PROBLEM STATEMENT — Go through the listing below and state how many lines hold the word "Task", giving only the number.

EXERCISE INPUT —
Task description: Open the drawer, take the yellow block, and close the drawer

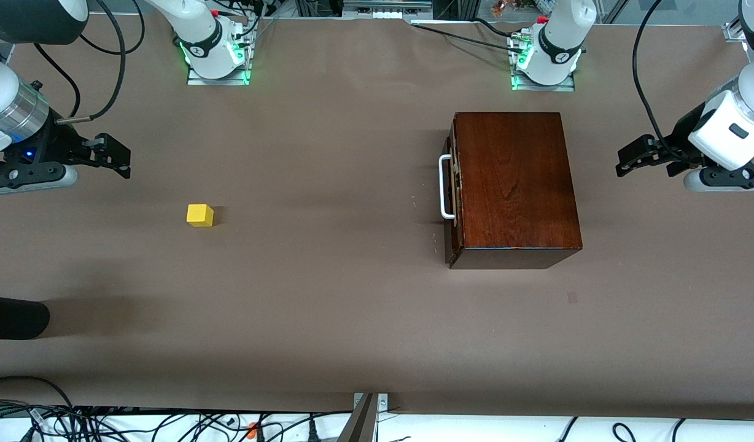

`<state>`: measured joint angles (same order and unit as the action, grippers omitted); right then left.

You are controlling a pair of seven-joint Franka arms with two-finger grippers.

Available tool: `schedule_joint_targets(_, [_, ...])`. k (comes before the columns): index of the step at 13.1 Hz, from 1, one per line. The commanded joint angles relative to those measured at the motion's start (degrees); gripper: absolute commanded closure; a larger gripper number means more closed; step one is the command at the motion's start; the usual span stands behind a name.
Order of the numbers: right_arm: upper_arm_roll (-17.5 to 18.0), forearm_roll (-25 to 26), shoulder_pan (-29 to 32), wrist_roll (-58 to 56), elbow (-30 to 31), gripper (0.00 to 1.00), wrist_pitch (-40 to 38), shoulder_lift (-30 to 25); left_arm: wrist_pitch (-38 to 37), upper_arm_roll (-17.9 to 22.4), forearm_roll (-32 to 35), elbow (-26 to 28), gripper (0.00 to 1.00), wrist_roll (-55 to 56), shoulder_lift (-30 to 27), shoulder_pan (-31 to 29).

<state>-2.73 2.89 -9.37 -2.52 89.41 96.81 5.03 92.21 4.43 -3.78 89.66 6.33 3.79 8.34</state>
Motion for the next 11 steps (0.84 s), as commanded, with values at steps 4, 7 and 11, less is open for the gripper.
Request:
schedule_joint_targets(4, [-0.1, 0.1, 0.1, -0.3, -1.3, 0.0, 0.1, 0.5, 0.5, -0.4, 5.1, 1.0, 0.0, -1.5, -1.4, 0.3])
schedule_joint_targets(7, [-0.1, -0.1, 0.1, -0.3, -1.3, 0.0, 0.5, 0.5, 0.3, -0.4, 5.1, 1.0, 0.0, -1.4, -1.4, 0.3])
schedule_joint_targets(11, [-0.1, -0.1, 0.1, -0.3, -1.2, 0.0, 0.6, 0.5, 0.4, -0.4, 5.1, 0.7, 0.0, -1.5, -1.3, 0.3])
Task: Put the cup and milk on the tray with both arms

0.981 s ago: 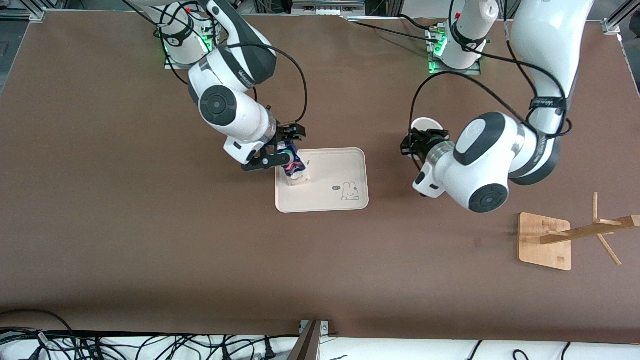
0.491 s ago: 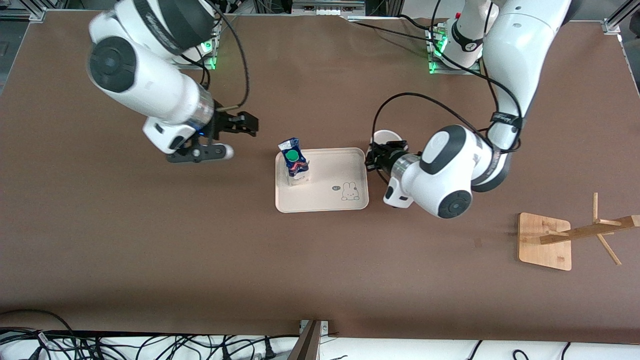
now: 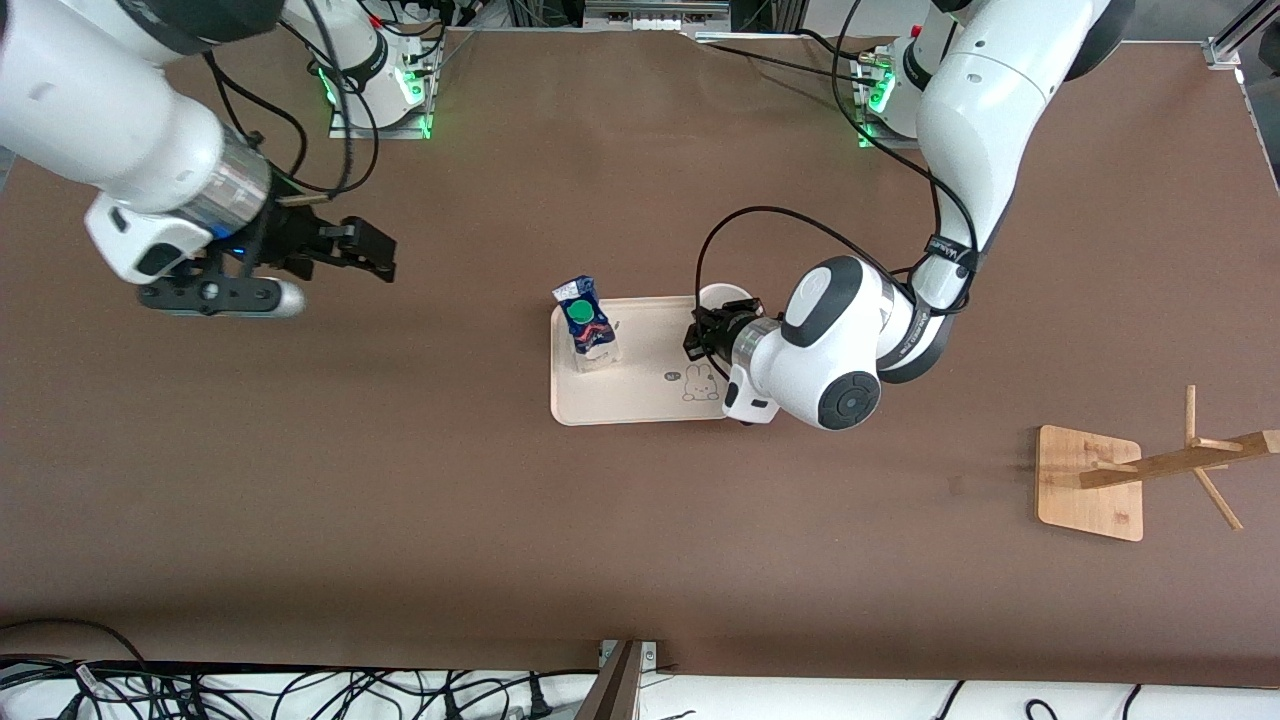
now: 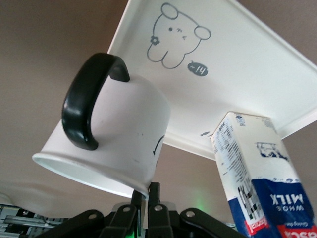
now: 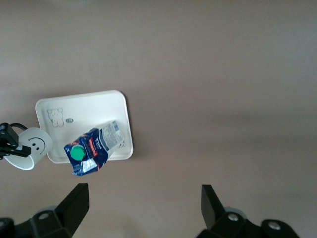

EXPECTED OUTPUT — 2